Spring is here and all around the central coast gardeners and farmers are enjoying the early signs of what summer will bring. This is also the time of year that the hops vines start poking out of the ground. Come August many of them will be 10-15 feet long, bursting with fragrant cones, ready to add flavor and aroma to beer. If you don’t already have a hops plant in your yard (for home brewers, this is highly encouraged, even a modest container will do), Santa Cruz’s local organic home brew cooperative, Seven Bridges, is now selling several popular varieties of rhizomes such as Cascade, Chinook and Nugget.
But did you know that Santa Cruz county has its very own local hops varietal? Although it’s not for sale, the McGrath hops have been growing in Santa Cruz County since the late 1800’s. George McGrath was one of a handful of farmers that were growing hops in the late 1800’s-early 1900’s. This particular variety was grown on his property and at the time had no formal name – it was dubbed the “McGrath” hop variety many years later in honor of the family business. This variety has acclimated over time to the local climate, actually starting and flowering later than most other varieties – the McGrath will be flowering in late September when most others will be ready for harvest mid-late August. These vines will also get quite a bit longer, 18-30 feet. The cones (flowers) are not too tight and have aromas of pear and apricot, grassy pine and citrus.

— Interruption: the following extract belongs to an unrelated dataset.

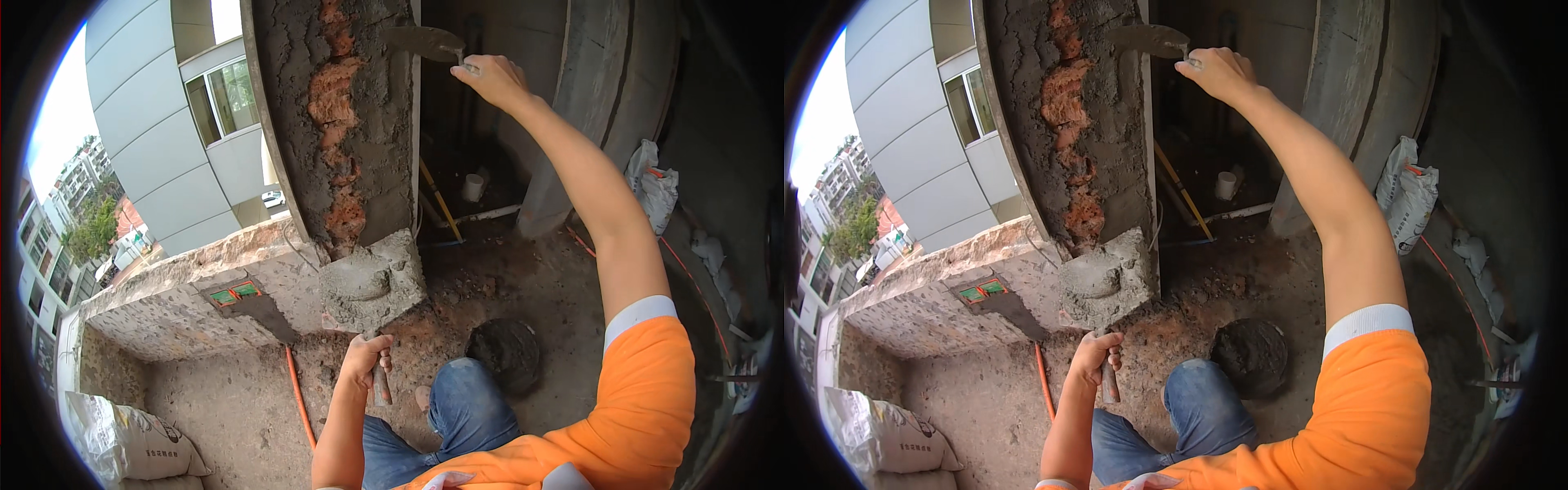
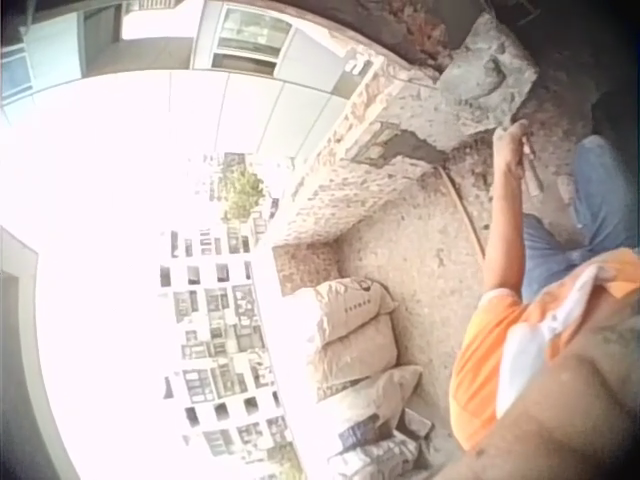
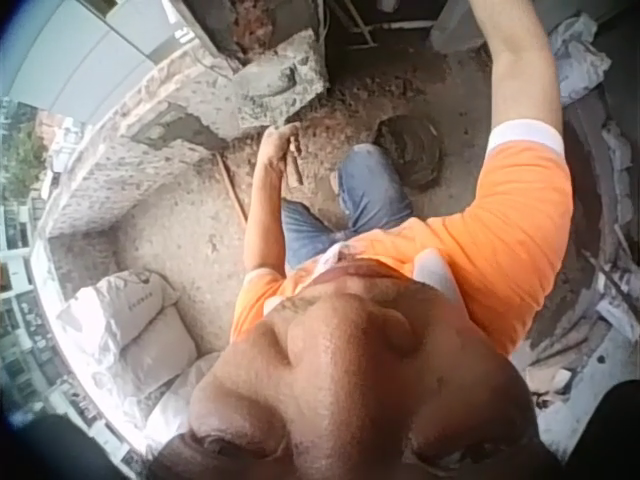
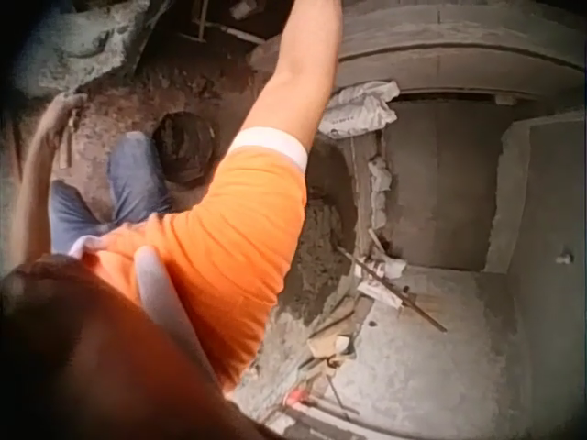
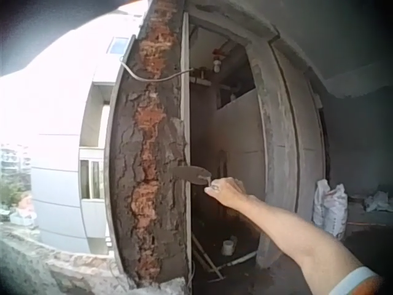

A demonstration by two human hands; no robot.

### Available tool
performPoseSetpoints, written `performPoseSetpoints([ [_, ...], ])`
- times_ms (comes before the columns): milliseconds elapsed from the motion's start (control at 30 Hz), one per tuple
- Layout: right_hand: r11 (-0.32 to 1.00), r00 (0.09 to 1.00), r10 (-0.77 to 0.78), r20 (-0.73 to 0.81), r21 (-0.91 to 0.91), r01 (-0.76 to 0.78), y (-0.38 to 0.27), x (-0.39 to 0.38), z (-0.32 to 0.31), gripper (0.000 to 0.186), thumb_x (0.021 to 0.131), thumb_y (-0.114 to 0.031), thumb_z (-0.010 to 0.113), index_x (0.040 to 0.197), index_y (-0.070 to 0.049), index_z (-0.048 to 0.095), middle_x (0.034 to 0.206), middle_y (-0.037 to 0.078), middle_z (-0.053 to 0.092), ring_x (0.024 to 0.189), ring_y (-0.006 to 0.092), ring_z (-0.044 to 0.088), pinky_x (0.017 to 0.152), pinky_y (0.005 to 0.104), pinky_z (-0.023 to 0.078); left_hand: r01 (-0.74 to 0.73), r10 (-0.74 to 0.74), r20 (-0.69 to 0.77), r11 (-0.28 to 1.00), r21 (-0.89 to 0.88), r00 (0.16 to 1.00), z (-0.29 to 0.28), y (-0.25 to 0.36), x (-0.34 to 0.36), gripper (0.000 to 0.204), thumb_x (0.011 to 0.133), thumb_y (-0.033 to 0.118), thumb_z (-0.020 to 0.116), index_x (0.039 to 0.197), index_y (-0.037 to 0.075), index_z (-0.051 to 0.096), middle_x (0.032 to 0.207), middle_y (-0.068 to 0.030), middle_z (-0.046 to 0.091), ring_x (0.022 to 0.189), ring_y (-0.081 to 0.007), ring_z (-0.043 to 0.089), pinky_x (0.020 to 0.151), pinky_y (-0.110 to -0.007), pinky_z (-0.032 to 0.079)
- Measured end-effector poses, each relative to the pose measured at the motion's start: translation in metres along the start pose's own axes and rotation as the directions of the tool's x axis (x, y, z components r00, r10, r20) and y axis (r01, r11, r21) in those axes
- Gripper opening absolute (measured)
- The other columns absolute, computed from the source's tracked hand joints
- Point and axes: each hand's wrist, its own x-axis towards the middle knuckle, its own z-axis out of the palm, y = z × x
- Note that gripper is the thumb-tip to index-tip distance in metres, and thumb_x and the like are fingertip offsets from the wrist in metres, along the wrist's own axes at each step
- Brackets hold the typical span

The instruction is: Applying cement mortar to a brick wall using a trowel and a hawk to create a smooth surface.

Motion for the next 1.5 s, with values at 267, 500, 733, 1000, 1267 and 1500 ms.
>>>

You might even be able to spot some of these hops starting to grow soon in south Santa Cruz County at the newly opened Corralitos Brewing Company which has many varieties of hops growing on site including the elusive McGrath hops. So to celebrate days that are getting longer and warmer, stroll on into one of our many local breweries have a beer and appreciate a crop that has a little known history here in Santa Cruz County.